## WORK TO COMPLETE
The required output is the complete data, repeated without alteration.

## DATASET CONTENT

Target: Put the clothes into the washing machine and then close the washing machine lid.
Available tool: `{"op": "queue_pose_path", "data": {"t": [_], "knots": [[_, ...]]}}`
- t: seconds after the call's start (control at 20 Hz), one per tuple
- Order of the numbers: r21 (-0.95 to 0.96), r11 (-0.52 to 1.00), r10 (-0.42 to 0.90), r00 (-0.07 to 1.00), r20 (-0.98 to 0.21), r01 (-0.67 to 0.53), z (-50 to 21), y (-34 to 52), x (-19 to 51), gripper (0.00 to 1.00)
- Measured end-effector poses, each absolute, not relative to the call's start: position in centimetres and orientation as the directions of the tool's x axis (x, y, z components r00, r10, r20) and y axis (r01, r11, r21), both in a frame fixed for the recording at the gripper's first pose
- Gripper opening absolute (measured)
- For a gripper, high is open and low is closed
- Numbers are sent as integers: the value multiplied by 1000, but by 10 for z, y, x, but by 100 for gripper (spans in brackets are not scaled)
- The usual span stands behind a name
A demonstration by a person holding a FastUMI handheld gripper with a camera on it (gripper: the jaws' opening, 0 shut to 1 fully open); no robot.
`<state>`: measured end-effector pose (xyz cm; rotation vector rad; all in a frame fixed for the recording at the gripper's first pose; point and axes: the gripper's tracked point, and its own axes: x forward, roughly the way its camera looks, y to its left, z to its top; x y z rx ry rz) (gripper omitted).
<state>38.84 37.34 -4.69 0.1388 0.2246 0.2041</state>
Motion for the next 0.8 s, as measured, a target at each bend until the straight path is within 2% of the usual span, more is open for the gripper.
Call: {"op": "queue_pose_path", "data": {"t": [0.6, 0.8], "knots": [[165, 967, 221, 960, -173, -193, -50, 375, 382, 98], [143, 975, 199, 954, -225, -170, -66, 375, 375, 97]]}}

## TASK ANSWER
Target: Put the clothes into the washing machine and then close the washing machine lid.
Available tool: `{"op": "queue_pose_path", "data": {"t": [_], "knots": [[_, ...]]}}`
- t: seconds after the call's start (control at 20 Hz), one per tuple
- Order of the numbers: r21 (-0.95 to 0.96), r11 (-0.52 to 1.00), r10 (-0.42 to 0.90), r00 (-0.07 to 1.00), r20 (-0.98 to 0.21), r01 (-0.67 to 0.53), z (-50 to 21), y (-34 to 52), x (-19 to 51), gripper (0.00 to 1.00)
- Measured end-effector poses, each absolute, not relative to the call's start: position in centimetres and orientation as the directions of the tool's x axis (x, y, z components r00, r10, r20) and y axis (r01, r11, r21), both in a frame fixed for the recording at the gripper's first pose
- Gripper opening absolute (measured)
- For a gripper, high is open and low is closed
- Numbers are sent as integers: the value multiplied by 1000, but by 10 for z, y, x, but by 100 for gripper (spans in brackets are not scaled)
- The usual span stands behind a name
A demonstration by a person holding a FastUMI handheld gripper with a camera on it (gripper: the jaws' opening, 0 shut to 1 fully open); no robot.
`<state>`: measured end-effector pose (xyz cm; rotation vector rad; all in a frame fixed for the recording at the gripper's first pose; point and axes: the gripper's tracked point, and its own axes: x forward, roughly the way its camera looks, y to its left, z to its top; x y z rx ry rz) (gripper omitted).
<state>38.84 37.34 -4.69 0.1388 0.2246 0.2041</state>
Motion for the next 0.8 s, as measured, a target at each bend until the straight path is within 2% of the usual span, more is open for the gripper.
Call: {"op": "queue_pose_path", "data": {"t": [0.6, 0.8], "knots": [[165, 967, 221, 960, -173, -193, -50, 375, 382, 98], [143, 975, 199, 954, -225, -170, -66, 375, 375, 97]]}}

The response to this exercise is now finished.